A third party cannot sue the PTO under the APA to challenge a PTO decision to issue a patent.
Background / Facts: Pregis filed suit against Free-Flow Packaging seeking a declaratory judgment against Free-Flow’s patents directed to air-filled cushions used to fill space in shipping boxes carrying lightweight items that do not take up all the available space in a box. Pregis also took the unusual step of suing the PTO under the Administrative Procedure Act (“APA”), 5 U.S.C. §§ 701–706, to prevent the issuance of two then-pending Free-Flow patent applications. Pregis then amended its complaint to allege that the subsequent issuance of those patents by the PTO was arbitrary, capricious, an abuse of discretion or otherwise not in accordance with law. Pregis alleged that the PTO failed to discharge its statutory duty to determine whether the claims of the patents were nonobvious over the prior art as required by 35 U.S.C. § 103(a), and that the PTO’s stated reasons for issuing the patents were insufficient to support the conclusion that the allowed claims were nonobvious.
Issue(s): Whether a competitor, who has been sued as an infringer, is entitled under the APA to judicial review of the PTO’s decision to grant the patents in suit.

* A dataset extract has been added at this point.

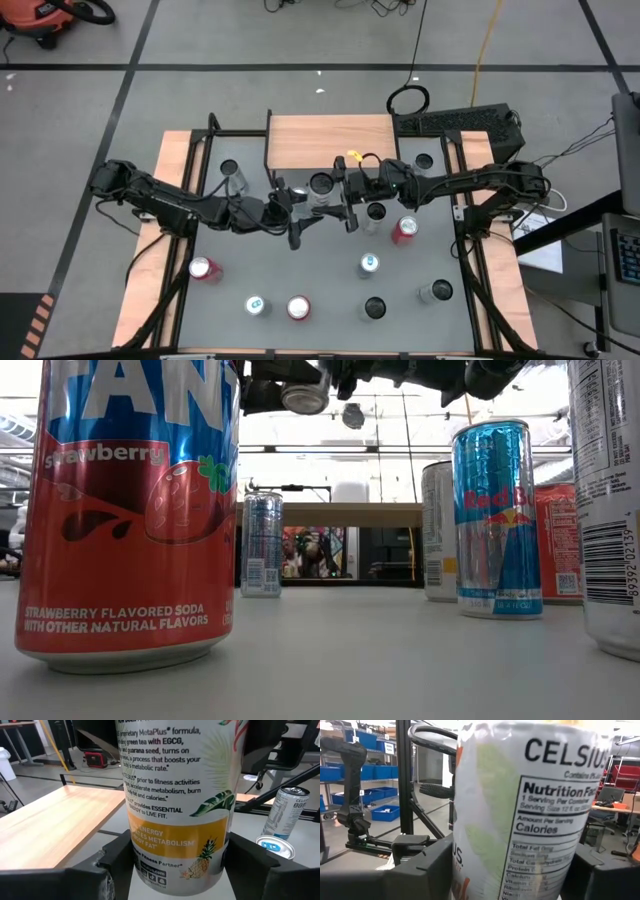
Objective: Place canned beverage on shelf
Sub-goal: Put the left yellow soda can on the shelf
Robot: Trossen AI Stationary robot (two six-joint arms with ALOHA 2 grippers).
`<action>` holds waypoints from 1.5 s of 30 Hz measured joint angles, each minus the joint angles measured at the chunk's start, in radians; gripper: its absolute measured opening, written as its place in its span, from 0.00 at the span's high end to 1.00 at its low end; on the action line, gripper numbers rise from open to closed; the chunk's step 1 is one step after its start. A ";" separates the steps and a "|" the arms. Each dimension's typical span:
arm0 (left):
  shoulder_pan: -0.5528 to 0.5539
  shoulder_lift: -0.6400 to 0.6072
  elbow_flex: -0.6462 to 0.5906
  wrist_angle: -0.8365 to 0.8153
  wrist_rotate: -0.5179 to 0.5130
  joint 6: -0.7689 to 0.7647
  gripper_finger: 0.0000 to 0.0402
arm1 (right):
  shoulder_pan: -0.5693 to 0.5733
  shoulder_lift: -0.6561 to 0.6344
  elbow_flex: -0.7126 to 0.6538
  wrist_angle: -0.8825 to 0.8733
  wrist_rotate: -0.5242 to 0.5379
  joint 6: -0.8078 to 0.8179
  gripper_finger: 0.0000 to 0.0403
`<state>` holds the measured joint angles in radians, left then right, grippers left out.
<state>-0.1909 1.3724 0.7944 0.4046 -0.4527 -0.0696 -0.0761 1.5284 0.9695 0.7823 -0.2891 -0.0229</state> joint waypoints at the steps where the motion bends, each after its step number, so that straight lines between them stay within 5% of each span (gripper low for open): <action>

Holding(s): No. The APA sets forth several limitations on the grant of judicial review set out in § 702. Relevant here, the APA applies “except to the extent that – (1) statutes preclude judicial review … .” 5 U.S.C. § 701(a)(1). Additionally, the APA authorizes judicial review of final agency actions only if “there is no other adequate remedy in a court.” 5 U.S.C. § 704. The comprehensive legislative scheme of the Patent Act makes clear that it “preclude[s] judicial review” of the reasoning of PTO decisions to issue patents after examination under 35 U.S.C. § 131, and competitors have an “adequate remedy in a court” for the issuance of invalid patents.